• _About this task_:
Word for word, restate the lines of the data below between those holding "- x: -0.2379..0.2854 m" and "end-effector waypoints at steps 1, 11", inclusive; pictures do not belong in the copy.
=== Data supplied ===
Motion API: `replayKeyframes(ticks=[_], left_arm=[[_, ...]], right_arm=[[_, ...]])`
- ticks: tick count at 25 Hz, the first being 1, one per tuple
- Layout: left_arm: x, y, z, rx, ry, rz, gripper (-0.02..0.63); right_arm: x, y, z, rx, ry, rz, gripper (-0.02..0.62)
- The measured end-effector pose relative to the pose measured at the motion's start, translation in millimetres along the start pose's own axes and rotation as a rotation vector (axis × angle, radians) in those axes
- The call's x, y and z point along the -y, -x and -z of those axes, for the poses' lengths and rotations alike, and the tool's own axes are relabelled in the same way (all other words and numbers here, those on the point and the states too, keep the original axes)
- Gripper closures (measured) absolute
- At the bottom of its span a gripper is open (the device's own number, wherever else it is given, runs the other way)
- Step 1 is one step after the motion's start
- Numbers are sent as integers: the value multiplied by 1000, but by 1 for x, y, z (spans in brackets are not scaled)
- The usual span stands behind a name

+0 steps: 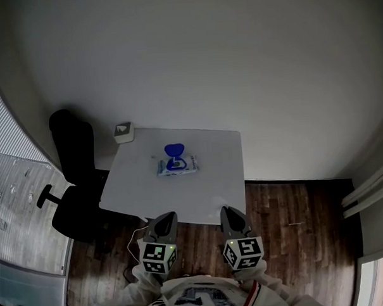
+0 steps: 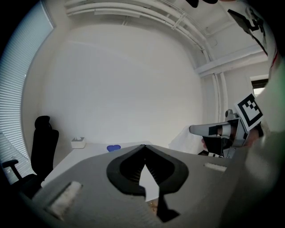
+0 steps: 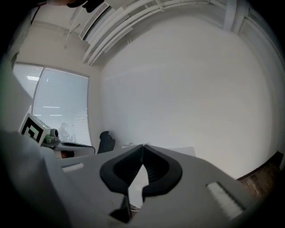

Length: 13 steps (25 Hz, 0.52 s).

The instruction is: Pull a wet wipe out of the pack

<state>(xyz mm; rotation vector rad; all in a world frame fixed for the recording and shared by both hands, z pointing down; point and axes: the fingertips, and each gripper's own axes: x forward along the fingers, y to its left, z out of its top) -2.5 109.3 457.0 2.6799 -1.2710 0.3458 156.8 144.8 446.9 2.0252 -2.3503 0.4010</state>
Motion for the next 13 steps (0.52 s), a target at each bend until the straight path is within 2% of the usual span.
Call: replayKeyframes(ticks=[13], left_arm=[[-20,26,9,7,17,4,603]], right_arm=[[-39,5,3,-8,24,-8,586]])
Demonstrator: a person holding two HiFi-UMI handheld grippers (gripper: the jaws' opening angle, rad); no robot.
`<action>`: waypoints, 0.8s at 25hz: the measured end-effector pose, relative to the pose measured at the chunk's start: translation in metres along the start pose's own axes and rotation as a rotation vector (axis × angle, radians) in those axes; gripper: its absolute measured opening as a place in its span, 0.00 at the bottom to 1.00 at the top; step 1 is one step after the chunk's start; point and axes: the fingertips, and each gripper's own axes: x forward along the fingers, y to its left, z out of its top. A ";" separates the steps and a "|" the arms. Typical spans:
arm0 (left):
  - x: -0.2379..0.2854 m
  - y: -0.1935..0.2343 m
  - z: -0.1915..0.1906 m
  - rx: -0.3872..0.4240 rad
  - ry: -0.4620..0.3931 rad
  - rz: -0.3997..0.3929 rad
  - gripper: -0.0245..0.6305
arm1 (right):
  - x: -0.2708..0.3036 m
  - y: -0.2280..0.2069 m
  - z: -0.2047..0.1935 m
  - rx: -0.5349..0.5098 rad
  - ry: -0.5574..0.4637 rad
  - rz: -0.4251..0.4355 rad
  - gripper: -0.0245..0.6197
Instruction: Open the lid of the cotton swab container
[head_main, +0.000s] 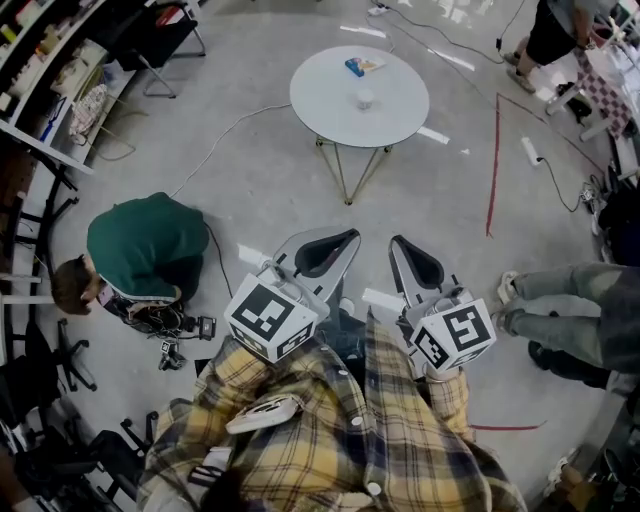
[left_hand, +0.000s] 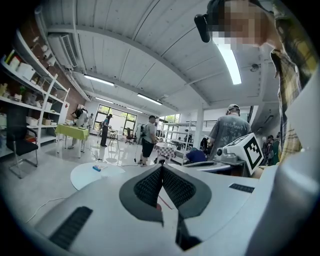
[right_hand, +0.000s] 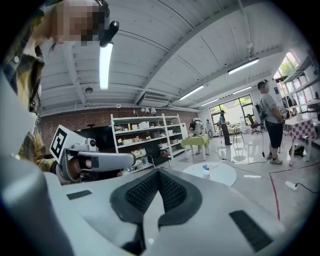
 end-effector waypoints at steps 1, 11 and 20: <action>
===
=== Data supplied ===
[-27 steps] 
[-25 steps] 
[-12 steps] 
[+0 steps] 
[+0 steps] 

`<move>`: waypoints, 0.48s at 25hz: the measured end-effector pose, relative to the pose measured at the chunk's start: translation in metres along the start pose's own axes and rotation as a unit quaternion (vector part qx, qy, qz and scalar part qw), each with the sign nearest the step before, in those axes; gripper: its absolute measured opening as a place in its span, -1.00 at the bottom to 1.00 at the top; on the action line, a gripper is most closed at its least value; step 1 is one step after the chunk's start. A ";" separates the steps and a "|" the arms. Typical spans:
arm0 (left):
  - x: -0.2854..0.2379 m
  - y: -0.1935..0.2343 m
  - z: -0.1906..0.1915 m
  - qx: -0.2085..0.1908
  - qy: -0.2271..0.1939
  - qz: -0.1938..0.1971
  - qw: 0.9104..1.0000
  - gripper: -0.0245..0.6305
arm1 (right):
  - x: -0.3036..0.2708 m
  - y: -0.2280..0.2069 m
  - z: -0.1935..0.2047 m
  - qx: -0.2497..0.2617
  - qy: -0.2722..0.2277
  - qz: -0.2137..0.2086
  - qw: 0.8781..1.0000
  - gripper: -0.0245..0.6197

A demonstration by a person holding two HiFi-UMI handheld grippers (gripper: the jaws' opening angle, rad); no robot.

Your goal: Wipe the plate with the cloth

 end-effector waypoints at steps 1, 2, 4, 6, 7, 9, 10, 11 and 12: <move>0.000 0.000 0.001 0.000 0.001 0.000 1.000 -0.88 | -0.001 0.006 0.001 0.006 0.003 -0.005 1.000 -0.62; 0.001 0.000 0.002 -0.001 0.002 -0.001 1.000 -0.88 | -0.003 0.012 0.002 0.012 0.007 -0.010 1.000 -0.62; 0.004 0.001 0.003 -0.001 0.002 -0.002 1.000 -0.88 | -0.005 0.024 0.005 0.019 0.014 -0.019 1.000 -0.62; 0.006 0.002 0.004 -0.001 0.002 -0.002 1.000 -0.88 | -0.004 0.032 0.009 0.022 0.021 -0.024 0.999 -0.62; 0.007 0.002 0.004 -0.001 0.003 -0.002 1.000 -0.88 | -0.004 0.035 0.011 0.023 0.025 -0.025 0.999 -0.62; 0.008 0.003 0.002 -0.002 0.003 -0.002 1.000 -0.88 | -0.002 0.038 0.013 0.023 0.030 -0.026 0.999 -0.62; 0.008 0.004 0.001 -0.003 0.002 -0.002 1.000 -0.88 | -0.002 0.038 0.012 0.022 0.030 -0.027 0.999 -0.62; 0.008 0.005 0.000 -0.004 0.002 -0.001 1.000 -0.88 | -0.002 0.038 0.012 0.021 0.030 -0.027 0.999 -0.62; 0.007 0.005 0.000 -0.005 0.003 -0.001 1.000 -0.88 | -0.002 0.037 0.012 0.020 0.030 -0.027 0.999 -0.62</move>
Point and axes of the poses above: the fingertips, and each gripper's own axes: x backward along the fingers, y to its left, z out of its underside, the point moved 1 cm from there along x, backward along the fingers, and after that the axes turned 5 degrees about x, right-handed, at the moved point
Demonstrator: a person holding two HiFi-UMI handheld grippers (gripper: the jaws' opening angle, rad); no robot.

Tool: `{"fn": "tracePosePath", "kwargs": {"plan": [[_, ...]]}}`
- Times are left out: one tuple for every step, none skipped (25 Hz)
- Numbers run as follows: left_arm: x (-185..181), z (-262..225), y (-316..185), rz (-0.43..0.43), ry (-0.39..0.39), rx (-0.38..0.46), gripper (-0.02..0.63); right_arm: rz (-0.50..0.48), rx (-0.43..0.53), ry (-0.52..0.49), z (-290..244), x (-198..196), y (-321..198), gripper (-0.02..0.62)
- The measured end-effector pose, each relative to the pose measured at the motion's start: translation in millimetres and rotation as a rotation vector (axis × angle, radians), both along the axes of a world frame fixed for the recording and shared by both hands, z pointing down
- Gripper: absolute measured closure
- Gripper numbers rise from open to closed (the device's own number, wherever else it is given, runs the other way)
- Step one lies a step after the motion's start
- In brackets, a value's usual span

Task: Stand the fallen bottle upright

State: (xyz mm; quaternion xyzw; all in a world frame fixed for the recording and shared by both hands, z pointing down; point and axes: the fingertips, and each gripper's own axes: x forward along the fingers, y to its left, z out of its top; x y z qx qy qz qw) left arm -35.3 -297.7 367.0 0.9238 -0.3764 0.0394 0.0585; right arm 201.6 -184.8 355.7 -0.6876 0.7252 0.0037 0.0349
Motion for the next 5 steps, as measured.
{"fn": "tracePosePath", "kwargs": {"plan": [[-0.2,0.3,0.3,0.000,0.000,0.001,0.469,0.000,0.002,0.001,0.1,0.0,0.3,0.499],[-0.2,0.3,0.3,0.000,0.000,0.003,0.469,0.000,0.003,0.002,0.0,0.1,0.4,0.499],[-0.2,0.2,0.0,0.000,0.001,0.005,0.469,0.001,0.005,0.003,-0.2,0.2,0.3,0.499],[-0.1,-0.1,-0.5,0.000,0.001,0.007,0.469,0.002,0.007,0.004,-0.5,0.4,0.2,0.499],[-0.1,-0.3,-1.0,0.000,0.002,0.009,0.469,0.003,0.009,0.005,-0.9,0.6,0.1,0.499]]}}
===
• _Expected output_:
  - x: -0.2379..0.2854 m
  - y: -0.1935..0.2343 m
  - z: -0.1915..0.1906 m
  - rx: -0.3872..0.4240 rad
  - ry: -0.4620..0.3931 rad
  - rz: -0.3997..0.3929 rad
  - gripper: -0.0245..0.6305
arm1 (right):
  - x: -0.2708..0.3036 m
  - y: -0.2280..0.2069 m
  - z: -0.2047..0.1935 m
  - rx: -0.5349..0.5098 rad
  - ry: -0.5574..0.4637 rad
  - rz: -0.4251..0.4355 rad
  - gripper: -0.0245..0.6197
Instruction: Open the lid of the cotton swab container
[head_main, +0.000s] 
[left_hand, +0.000s] 
[right_hand, +0.000s] 
 end-effector waypoints at steps 1, 11 and 20: <action>

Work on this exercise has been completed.